# Mix of the Two



## TankAaron (Aug 8, 2014)

I'm mixing the two threads I had going about my Amano Shrimp, and my Mystery Snail.

The snail, at first glance, is brown, and very big now. But when to take time to observe it, you can now notice there are many lines of darker brown, and lighter brown designing its shell. And on the side, there is a very light brown, or dark creamy colored swirl. You can see the new shiny shell that has grown in since it arrived to it's new home, in my bedroom.

Take more time, and you'll notice that what seemed to be a dark, and greyish body. But in reality, it has some bold orange spots, though they are small ones, all over it's antennae, and what would be the face. The bold orange, and dark grey make for a deeply mysterious combination. I also go to see it's eyes, for the first time. It has grown HUGE! Unfortunately, it still thinks it's small enough to climb on some of my smaller stem plants, and it's knocking them over. But it's okay, for now I"m happy with him. If he annoys me tomorrow, I'll flick it, or something. But he is SO entertaining to watch.

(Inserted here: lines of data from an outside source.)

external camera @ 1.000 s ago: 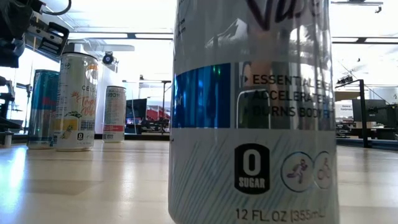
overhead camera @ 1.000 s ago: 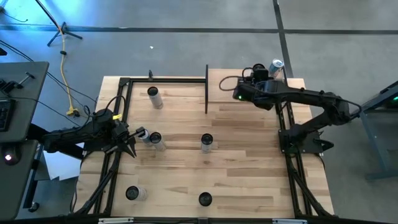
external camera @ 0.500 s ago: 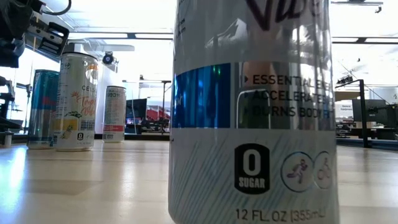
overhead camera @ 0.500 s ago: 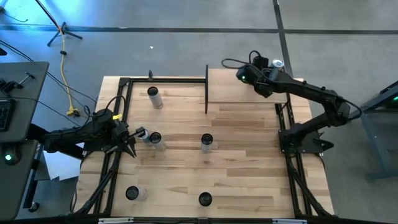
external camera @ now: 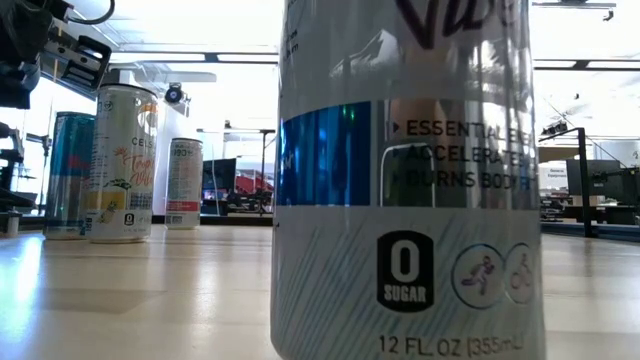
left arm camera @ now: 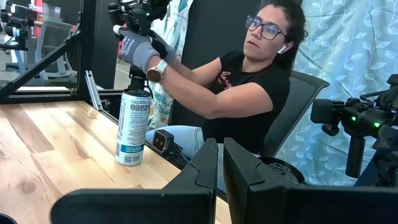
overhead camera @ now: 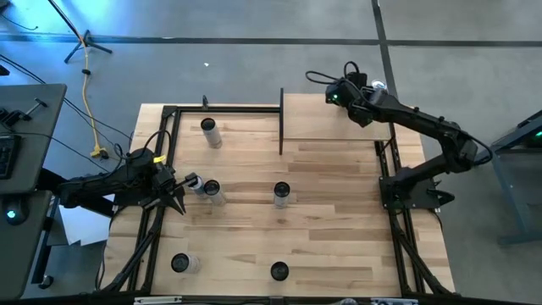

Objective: Place canned beverage on shelf
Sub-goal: Put the bottom white yellow soda can on the shelf

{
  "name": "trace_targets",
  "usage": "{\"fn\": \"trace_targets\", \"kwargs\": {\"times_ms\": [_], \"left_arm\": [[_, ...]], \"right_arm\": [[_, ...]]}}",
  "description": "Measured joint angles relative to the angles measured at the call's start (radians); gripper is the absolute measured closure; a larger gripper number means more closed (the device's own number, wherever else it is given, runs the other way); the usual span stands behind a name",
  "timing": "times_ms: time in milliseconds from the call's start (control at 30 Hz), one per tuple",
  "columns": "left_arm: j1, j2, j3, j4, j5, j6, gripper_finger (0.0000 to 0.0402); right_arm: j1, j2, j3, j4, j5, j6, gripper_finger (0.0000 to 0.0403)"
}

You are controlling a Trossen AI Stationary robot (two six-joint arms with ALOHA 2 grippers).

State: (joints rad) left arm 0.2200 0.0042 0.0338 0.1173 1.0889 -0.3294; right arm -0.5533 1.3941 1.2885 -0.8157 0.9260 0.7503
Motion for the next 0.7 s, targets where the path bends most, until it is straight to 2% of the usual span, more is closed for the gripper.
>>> {"fn": "trace_targets", "kwargs": {"times_ms": [233,500,700], "left_arm": [[0.0,0.0,0.0,0.0,0.0,0.0,0.0398],[0.0,0.0,0.0,0.0,0.0,0.0,0.0398],[0.0,0.0,0.0,0.0,0.0,0.0,0.0398]], "right_arm": [[-0.017,-0.004,-0.055,0.1,-0.009,-0.017,0.0191],[-0.01,-0.029,-0.058,0.09,-0.048,-0.035,0.0189],[0.007,-0.086,-0.061,0.022,-0.084,-0.035,0.017]]}}
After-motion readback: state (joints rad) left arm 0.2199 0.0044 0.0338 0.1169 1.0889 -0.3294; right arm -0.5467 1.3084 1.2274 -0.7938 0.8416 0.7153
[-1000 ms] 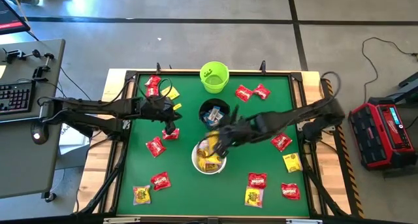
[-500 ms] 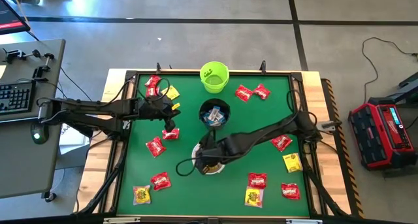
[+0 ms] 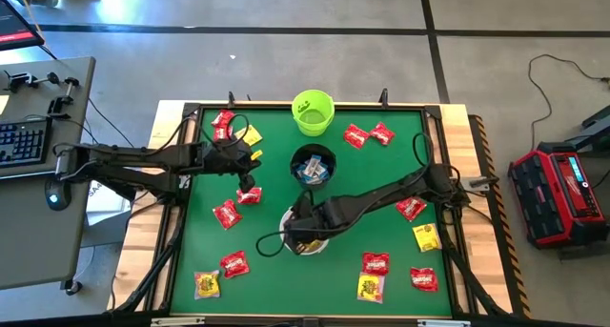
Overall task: Sort candy by brand, put in halloween buckets
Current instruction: Put the yellow candy into the white bucket
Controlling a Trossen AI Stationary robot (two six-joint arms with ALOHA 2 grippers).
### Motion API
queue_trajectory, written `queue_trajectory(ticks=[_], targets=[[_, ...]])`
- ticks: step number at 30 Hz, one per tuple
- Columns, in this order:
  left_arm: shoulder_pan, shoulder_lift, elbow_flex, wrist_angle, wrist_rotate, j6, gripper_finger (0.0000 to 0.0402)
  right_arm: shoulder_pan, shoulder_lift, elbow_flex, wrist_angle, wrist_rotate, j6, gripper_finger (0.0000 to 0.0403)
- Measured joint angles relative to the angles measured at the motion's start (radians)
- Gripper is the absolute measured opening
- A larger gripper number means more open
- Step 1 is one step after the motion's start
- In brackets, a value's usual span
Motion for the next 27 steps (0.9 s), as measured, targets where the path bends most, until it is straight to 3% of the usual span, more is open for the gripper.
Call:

My shrimp, which only arrived yesterday, are all now double the size. I doubt they'll have as fast a growth every day, but I am happy that they felt happy enough, and full enough to have molted and grown. They have settled down some. They do still dart about, from time, to time, and that when I get my laughs. However they mostly have settled on to cleaning the intake's sponge. I REALLY feel like putting up a flashing neon sign on top of the HC that says, "EAT AT JOE'S!" I want them to finish up cleaning the HC.

Though I must admit they have already done about half of the job cleaning the HC, they are cleaning up the substrate very well, and they have completely polished up the Alternanthera Reineckii. About which I am saddened to say, that of almost 130 stems, only about 20 remain. /moment of silence for the slow buggards!

I am very happy with my shrimp, and snail, and I hope the plants soon grow out to the sizes I envisioned.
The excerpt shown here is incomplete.